Your instructions
Search the listing below for "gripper". Copy each matching line.

Data segment

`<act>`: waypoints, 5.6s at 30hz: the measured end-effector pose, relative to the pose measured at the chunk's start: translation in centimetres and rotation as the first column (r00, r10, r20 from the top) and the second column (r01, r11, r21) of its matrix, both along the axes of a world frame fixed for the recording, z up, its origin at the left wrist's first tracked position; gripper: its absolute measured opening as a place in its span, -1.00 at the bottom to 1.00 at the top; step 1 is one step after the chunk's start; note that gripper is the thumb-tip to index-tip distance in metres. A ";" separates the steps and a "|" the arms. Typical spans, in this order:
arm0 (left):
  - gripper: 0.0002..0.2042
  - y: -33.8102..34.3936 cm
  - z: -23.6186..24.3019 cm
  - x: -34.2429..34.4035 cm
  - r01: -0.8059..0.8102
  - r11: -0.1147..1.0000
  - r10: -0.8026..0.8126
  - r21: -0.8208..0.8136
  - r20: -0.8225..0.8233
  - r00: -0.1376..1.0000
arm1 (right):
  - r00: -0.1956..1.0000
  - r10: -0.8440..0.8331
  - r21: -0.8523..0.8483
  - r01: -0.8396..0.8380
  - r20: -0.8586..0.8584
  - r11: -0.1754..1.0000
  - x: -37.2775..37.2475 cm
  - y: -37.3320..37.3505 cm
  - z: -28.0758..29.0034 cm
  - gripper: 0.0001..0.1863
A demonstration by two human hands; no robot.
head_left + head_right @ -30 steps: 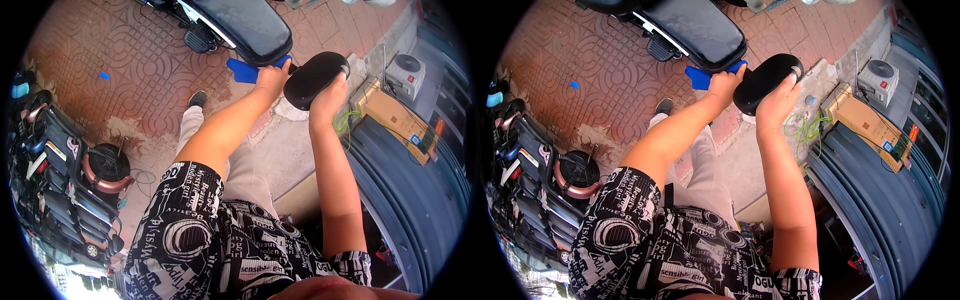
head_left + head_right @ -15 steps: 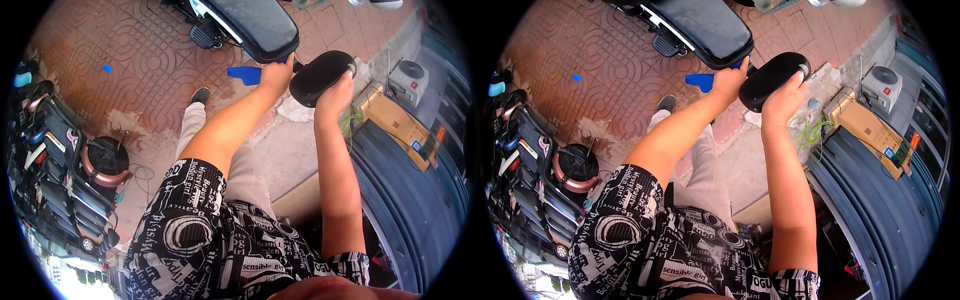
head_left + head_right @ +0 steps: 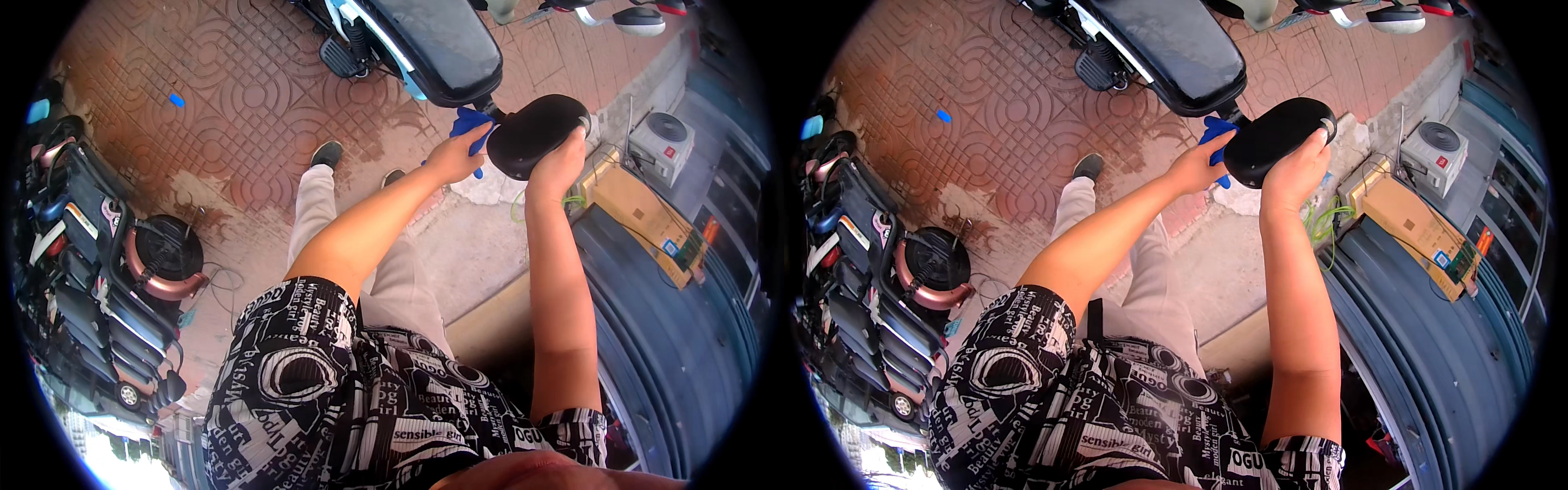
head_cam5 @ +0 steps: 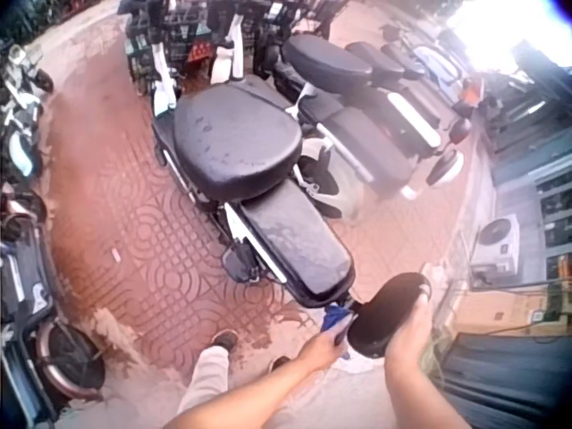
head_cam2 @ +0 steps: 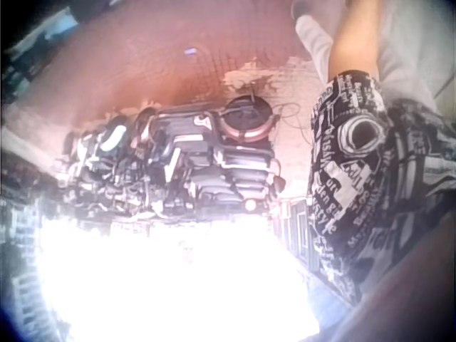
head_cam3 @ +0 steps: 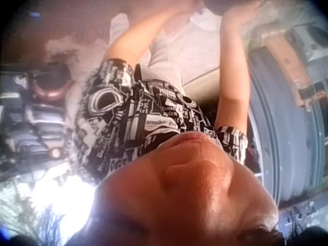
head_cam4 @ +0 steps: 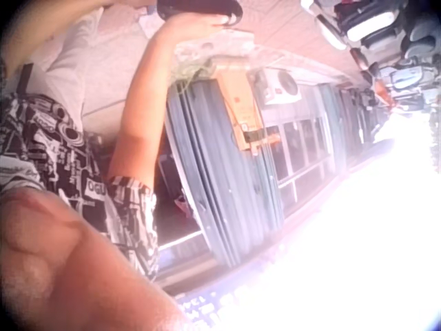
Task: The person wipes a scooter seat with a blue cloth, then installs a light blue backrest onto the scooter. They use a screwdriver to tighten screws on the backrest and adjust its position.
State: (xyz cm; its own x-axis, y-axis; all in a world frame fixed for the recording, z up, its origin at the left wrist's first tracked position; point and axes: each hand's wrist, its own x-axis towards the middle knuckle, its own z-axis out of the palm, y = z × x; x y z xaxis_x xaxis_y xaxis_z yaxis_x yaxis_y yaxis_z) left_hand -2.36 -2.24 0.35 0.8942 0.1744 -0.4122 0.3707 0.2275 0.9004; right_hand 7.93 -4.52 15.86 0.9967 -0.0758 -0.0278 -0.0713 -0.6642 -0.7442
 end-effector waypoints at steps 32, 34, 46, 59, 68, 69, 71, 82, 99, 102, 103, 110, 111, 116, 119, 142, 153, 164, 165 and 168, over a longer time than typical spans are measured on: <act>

Final answer
`<act>`: waypoints, 5.6s at 30hz: the measured end-effector pose, relative to the pose measured at the chunk's start: translation in centimetres and rotation as the first column (r00, r10, r20 from the top) and the second column (r01, r11, r21) of its matrix, both along the axes of a world frame fixed for the recording, z up, its origin at the left wrist's first tracked position; gripper: its absolute measured opening as a place in its span, -1.00 at the bottom to 1.00 at the top; step 1 is one step after the chunk's start; note that gripper is the thumb-tip to index-tip distance in metres. A ";" separates the steps and a "|" the arms. Typical spans, in this order:
  - gripper: 0.0002..0.2042
  - gripper: 0.0001..0.1863

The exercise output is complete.